09-16-2022/design-three-team.png

  • See the Design

  • A MiniCluster is an indexed job so we can create N copies of the “same” base containers (each with Flux, and the connected workers in our cluster)

  • The flux config is written to a volume at /etc/flux/config (created via a config map) as a brokers.toml file.

  • The startup script “wait.sh” handles writing the curve certificate ( /mnt/curve/curve.cert ) and generating and sharing a munge key in the same location.

  • Networking of the pods works by way of exposing a service that includes the Pod subdomain. We add fully qualified domain names to the pods so that the hostname command matches the full name, and Flux is given the full names in its broker.toml.

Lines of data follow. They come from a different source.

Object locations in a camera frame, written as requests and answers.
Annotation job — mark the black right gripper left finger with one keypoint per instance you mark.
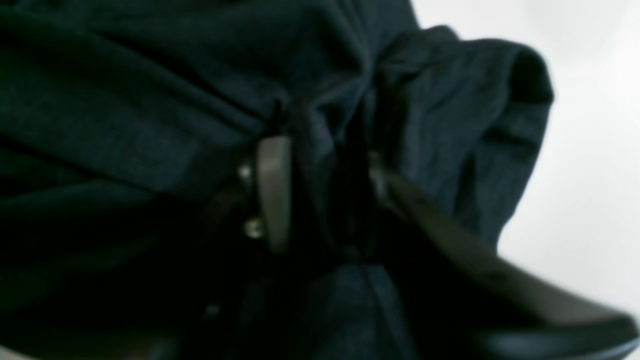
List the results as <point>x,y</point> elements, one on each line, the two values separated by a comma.
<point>253,212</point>

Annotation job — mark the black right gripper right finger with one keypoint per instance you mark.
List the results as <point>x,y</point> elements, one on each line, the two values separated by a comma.
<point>463,302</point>

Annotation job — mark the dark navy t-shirt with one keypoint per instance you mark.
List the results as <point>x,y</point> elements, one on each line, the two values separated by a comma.
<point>121,120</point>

  • The main pod either runs flux start with a web service (creating a persistent “Mini Cluster” or flux start with a specific command (if provided in the CRD) in which case the command runs, and the jobs finish and the cluster goes away.

Early Designs

It is often useful to think about many different designs, and iterate quickly before deciding on a direction to take, and this is what we did in the first days of the Flux Operator. The final design (at the top) is what we decided to focus on, and the others are described (and illustrated) in detail at their respective links. This is a review of various early designs we’ve thought about, presented in reverse order (newest to latest).

Design 3

This design is a simple design based around a single custom resource definition

Design 2.2

This was a set of weekend work I embarked on because (primarily) I couldn’t get an internal CRD (the MiniCluster) working and needed to keep this state elsewhere.

Design 2.1

This was the earliest design I came up with after talking to Eduardo!

Design 1

This is the original design spec’d out by Dan!

Wisdom

from the kubebuilder slack

Learned Knowledge

  • Reconciling should only take into account the spec of your object, and the real world. Don’t use status to hold knowledge for future reconcile loops. Use a workspace object instead.

  • Status should only hold observations of the reconcile loop. Conditions, perhaps a “Phase”, IDs of stuff you’ve found, etc.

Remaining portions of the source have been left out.